◆ Your instructions ◆
Each line below that carries the string "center" must appear in the answer.
Recorded data START
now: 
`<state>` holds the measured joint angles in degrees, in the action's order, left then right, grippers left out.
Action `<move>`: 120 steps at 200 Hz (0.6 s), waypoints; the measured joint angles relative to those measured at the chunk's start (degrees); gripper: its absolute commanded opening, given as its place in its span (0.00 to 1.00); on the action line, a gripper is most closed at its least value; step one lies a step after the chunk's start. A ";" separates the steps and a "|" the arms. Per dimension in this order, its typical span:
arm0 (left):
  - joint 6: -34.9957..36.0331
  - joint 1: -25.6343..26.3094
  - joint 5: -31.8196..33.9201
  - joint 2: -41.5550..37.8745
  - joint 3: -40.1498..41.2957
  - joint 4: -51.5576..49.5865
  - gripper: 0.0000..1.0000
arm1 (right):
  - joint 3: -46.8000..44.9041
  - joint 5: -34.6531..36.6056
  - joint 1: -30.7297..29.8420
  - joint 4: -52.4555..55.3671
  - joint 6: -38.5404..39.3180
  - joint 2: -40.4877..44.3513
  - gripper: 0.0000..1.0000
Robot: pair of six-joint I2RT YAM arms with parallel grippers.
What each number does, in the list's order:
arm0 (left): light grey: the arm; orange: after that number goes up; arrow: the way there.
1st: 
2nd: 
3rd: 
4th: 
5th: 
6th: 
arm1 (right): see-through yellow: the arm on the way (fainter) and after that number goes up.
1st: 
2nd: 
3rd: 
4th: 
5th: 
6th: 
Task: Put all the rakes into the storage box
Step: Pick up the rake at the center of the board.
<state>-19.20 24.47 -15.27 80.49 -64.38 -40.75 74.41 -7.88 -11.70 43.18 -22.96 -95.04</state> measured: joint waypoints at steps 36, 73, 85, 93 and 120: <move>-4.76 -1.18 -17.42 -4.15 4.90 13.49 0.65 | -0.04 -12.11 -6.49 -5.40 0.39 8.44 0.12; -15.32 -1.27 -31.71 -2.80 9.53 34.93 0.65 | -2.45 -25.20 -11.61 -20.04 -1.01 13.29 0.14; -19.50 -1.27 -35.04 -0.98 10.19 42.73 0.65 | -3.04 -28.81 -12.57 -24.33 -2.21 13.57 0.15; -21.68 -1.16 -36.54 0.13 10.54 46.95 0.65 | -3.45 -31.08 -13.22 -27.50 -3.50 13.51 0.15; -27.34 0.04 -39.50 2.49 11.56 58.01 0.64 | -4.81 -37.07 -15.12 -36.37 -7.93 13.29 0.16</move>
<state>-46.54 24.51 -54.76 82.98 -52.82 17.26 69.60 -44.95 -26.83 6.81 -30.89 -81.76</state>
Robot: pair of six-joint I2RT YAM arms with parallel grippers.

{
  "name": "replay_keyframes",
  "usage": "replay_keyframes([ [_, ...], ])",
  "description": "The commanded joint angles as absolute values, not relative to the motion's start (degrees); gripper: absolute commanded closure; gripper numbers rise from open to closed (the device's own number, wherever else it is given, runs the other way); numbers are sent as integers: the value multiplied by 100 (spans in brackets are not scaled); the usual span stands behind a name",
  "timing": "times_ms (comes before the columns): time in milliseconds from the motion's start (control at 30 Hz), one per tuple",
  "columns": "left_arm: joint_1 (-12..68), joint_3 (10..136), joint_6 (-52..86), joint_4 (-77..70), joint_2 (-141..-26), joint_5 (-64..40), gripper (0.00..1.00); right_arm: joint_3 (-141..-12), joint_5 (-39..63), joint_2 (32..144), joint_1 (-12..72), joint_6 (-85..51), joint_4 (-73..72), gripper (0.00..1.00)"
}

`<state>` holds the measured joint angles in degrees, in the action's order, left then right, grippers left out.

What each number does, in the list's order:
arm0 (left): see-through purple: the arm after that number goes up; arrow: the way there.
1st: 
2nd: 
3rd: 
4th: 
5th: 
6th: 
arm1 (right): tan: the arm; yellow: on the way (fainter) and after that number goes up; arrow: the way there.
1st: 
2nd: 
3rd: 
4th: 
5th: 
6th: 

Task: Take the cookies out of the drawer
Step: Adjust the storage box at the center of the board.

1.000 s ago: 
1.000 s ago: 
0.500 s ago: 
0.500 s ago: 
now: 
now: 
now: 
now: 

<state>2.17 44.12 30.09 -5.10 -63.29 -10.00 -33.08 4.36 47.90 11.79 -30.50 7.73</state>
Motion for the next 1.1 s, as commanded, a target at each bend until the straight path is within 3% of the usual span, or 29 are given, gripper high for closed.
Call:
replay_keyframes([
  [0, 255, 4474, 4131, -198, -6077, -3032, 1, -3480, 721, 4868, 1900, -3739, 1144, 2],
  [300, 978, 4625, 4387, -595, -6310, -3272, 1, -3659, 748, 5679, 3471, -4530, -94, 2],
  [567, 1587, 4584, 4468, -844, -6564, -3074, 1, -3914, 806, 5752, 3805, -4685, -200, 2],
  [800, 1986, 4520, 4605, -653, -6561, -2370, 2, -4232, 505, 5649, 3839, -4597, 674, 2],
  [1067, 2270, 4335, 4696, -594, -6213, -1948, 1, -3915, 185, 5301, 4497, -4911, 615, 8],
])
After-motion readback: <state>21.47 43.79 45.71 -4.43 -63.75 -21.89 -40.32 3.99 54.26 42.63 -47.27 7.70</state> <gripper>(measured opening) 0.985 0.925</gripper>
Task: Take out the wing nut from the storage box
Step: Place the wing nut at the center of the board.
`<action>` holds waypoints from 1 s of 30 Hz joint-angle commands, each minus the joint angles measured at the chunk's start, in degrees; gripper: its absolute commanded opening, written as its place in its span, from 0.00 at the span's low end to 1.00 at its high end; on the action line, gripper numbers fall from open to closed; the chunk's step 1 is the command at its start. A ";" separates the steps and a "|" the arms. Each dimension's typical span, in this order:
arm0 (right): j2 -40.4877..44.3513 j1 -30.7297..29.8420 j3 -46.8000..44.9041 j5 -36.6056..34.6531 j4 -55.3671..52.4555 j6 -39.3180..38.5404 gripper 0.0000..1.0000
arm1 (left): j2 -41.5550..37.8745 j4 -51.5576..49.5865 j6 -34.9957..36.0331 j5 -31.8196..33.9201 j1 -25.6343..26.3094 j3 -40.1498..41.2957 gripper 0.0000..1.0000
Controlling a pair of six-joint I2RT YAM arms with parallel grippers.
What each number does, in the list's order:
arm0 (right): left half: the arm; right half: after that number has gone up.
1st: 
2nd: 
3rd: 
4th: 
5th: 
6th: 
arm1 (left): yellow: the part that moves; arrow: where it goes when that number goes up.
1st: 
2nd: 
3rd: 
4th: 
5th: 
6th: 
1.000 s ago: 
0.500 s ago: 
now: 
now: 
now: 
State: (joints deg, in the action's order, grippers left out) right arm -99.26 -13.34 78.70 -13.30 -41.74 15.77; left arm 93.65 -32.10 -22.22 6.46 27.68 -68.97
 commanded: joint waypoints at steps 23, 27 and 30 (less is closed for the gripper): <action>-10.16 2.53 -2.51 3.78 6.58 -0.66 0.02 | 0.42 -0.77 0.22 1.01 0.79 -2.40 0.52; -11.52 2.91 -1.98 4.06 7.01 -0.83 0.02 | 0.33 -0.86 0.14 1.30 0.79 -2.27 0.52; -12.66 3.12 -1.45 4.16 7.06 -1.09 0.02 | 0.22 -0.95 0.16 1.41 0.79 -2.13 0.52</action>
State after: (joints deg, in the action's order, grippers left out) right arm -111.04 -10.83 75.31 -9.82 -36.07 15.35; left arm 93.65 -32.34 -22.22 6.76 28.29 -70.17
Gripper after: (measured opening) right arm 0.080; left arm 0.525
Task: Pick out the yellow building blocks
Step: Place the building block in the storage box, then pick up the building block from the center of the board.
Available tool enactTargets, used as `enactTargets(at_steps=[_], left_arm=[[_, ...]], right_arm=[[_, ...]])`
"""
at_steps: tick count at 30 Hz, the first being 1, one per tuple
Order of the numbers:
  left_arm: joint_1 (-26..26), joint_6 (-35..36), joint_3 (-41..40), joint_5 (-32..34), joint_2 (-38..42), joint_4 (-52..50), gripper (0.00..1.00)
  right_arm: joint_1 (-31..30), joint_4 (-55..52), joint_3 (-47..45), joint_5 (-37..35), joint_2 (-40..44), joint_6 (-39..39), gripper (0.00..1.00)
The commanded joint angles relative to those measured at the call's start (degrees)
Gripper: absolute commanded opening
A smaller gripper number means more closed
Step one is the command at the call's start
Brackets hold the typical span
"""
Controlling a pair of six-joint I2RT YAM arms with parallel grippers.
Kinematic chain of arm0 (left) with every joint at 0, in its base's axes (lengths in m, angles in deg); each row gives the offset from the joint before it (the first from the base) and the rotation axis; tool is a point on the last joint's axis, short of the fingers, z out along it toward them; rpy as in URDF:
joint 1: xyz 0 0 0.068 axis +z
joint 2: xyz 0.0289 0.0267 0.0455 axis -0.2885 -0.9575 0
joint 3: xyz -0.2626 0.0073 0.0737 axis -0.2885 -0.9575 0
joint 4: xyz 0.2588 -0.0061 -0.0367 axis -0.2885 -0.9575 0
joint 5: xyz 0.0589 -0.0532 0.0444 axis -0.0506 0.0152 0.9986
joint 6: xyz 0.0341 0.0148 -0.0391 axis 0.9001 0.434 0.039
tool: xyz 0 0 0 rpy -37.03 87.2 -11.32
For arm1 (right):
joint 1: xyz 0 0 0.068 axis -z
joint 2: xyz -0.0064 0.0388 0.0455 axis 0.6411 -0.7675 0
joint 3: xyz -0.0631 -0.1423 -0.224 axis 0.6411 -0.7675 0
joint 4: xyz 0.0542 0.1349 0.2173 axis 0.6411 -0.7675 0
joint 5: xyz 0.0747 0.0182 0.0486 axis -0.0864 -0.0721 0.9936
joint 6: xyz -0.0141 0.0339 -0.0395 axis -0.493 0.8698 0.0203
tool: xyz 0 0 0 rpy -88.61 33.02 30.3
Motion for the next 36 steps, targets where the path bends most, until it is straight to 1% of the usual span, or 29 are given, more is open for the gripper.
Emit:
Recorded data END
◆ Solution to the problem ◆
Step: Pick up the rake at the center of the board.
Step: Adjust the storage box at the center of the board.
Step: Place the wing nut at the center of the board.
Step: Place the building block in the storage box, then pick up the building block from the center of the board.

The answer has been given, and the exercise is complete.